I woke this morning feeling the cool breeze and lay there like a flower opening its petals grateful for the touch.

I was enchanted with and comforted and reassured by Susan Cain’s book Quiet: The Power of Introverts in a World That Can’t Stop Talking.  Now, from Maria Popova,  I learn of Susan Cain’s latest book Bittersweet: How Sorrow and Longing Make Us Whole.  

A friend today asks how I speak and write joyfully and easily about death.  I don’t fear it.  I feel it as part of the whole, the living and dying happening all the time, enriching our moments, our lives. 

The fog is light today, a soft blanket.  I sink into knowing and appreciating the birds that are birthing and the flowers that are opening, knowing I, too, fall away and change.
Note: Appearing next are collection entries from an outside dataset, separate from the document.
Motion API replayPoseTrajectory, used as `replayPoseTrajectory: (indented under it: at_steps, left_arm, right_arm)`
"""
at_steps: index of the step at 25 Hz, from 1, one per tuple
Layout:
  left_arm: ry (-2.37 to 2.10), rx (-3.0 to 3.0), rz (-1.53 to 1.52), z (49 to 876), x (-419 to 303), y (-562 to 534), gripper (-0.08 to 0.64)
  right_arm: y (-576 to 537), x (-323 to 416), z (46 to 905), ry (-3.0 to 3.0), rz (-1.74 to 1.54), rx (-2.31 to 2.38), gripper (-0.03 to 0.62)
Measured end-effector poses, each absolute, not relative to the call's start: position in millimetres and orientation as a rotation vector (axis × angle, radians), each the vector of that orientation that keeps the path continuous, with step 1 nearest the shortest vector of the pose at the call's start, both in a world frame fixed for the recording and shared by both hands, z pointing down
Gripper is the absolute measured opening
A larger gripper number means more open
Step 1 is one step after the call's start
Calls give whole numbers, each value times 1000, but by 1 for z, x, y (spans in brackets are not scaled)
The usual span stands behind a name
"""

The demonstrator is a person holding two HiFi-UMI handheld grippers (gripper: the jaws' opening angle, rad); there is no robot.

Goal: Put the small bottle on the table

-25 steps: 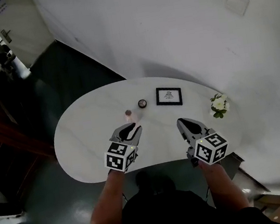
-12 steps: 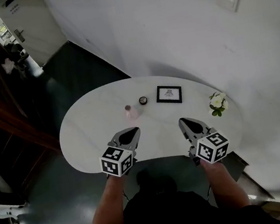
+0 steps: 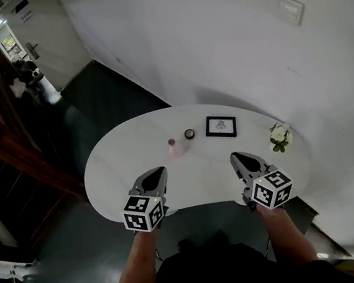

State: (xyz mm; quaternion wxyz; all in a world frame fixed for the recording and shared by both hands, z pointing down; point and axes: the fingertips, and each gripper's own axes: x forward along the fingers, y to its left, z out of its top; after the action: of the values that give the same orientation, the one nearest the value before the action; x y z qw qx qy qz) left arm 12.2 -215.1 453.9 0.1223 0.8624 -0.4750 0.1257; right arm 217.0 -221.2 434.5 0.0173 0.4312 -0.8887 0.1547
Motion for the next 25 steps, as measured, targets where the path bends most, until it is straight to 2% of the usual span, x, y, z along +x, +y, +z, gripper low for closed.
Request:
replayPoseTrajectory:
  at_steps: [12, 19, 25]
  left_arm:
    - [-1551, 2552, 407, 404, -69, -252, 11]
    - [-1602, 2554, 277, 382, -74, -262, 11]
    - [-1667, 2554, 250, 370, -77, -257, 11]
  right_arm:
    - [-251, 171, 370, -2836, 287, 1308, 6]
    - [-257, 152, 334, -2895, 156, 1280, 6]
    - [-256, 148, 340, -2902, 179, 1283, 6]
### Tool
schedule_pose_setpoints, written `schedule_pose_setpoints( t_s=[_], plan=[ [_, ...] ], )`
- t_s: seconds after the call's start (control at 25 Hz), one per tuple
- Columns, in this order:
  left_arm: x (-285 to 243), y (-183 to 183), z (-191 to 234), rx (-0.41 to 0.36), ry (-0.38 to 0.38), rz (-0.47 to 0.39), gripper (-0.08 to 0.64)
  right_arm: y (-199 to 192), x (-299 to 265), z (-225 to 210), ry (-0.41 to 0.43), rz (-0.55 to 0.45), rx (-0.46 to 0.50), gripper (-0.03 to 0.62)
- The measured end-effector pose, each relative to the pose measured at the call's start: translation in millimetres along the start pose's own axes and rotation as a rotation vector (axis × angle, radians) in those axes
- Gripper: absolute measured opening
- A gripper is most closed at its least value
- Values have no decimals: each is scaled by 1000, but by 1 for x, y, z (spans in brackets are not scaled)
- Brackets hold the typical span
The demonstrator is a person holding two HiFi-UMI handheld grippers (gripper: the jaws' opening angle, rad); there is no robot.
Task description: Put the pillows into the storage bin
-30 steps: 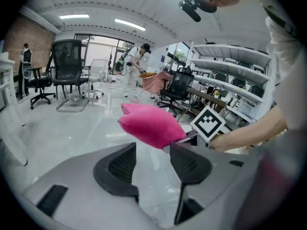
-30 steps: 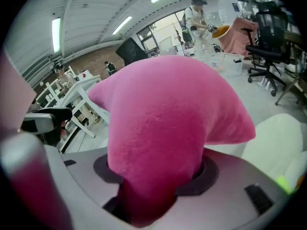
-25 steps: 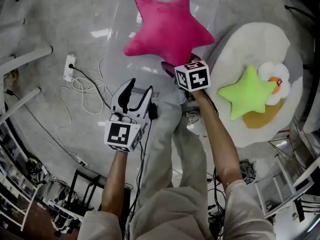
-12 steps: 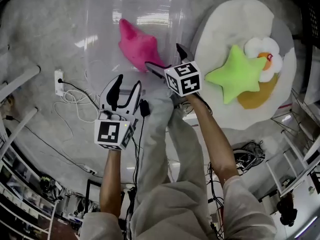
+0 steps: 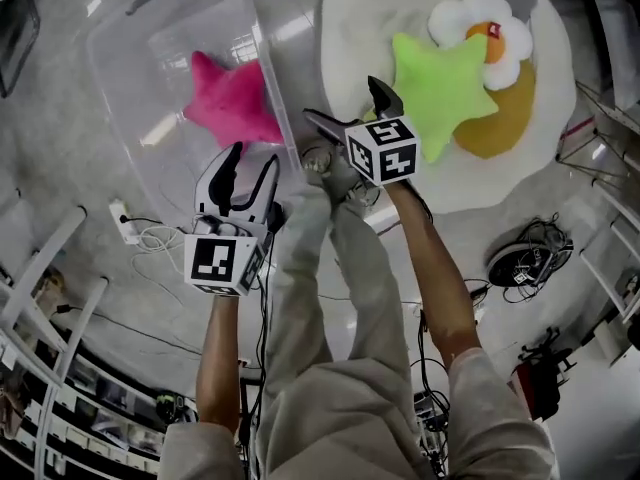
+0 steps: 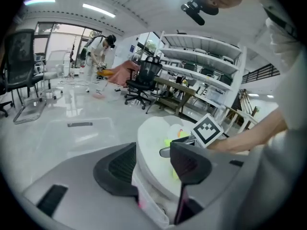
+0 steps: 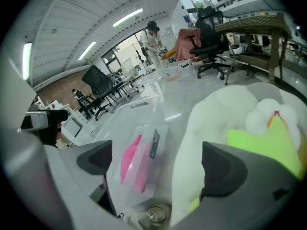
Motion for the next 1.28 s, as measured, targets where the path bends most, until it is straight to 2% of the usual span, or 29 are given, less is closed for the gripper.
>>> schedule_pose_setpoints(
  t_s=[0.4,0.52,0.64,0.88,1.08,1.28],
  plan=[
    [-54,5,-120,-171,-221,56,219,-89,126,-109,-237,-84,-214,563],
    [-68,0,-155,-207,-274,72,219,-129,153,-140,-298,-63,-260,563],
    [-78,-4,-180,-232,-317,90,219,-173,166,-162,-349,7,-282,563],
    [-99,-23,-198,-264,-350,128,219,-236,154,-194,-359,130,-296,563],
    [-113,-42,-189,-275,-339,156,219,-252,132,-222,-378,178,-260,563],
    [-125,-50,-181,-254,-322,168,218,-257,106,-237,-324,256,-204,560]
  ],
)
Point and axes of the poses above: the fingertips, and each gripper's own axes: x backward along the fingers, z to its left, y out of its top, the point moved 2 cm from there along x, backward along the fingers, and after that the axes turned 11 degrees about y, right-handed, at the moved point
I’m touched with tenderness as I circle, reflecting like the phases of the moon.  

Abundance Today

Flower to Fruit
Opening with Pistil and Stamen Reach

Music of the Spheres

We’re having a heat wave so last night I went outside for two reasons, one to cool off and two to listen to music from a high school graduation party down below us.  The music was fantastic, a live band, vibrant with the rise and fall, the depth and expansiveness of full, generous voices.  The music crossed genres, and soulfully felt like a night in New Orleans.  The last song at ten was The Saints Go Marching In.
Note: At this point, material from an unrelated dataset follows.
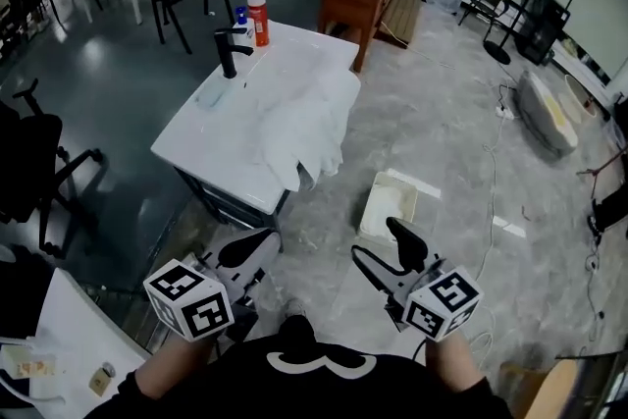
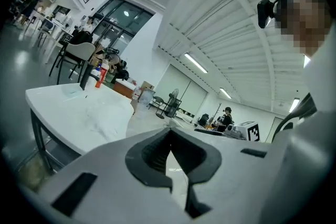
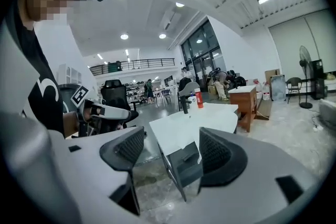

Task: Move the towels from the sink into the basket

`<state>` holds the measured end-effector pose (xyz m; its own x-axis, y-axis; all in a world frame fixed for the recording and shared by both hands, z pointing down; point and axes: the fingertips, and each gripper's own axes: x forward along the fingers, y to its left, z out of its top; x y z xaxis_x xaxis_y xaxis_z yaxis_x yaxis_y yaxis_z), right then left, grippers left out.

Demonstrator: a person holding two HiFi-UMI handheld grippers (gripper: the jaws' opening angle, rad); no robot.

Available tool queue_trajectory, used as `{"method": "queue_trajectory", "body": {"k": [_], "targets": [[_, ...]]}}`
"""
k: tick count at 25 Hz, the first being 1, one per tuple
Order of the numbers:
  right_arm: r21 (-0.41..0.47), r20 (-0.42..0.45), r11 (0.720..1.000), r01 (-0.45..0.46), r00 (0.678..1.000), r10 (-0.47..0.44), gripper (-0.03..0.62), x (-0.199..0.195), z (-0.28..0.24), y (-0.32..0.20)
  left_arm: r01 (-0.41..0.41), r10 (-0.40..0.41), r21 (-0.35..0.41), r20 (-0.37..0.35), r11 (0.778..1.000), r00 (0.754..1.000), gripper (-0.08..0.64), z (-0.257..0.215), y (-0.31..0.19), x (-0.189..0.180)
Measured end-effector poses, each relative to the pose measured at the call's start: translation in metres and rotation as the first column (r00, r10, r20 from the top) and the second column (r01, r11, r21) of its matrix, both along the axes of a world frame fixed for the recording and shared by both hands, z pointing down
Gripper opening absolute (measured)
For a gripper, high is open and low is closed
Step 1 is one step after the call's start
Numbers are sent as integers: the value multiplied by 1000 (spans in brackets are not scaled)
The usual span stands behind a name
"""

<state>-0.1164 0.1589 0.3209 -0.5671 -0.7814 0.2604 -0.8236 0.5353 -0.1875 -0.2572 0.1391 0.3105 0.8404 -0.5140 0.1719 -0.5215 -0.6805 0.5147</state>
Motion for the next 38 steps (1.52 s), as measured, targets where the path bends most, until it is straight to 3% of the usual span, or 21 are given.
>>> {"method": "queue_trajectory", "body": {"k": [7,12,15,19,29,33,38], "targets": [[-38,-37,996,81,996,-82,307,-26,21,-92,63,-61,-30,62,998,996,6,29,-81,-17],[-54,-49,995,87,995,-90,307,-39,39,-135,149,-145,-38,100,988,984,6,42,-109,-40],[-55,-102,993,103,989,-108,308,-53,50,-161,182,-177,-39,115,982,978,6,46,-119,-54],[-55,-214,991,122,968,-131,318,-73,69,-192,233,-225,-43,133,972,965,6,54,-129,-71],[-105,-311,982,154,933,-179,435,-107,116,-281,341,-331,-66,124,938,935,6,58,-165,-103],[-107,-394,986,126,906,-158,439,-117,138,-317,357,-347,-104,105,928,932,6,68,-185,-114],[-168,-449,980,104,877,-170,439,-120,170,-341,376,-362,-65,159,924,918,6,80,-206,-125]]}}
When I heard the music beginning at seven, I brought a blanket and pillow out and lay on the deck looking up at wispy clouds and blue sky that became the rising of the moon and the first star. As day turned into night, I turned inside and out, massaged on life so easily and blissfully shared.  

I woke up this morning shimmering like a tuning fork, grateful for each breath, the in and out, lungs so beautiful in their handling of and care for air.  Our little bird friend is still resting on her nest, and yesterday I was at a friend’s house where a mourning dove nests like our little wren.  Meanwhile flowers are everywhere.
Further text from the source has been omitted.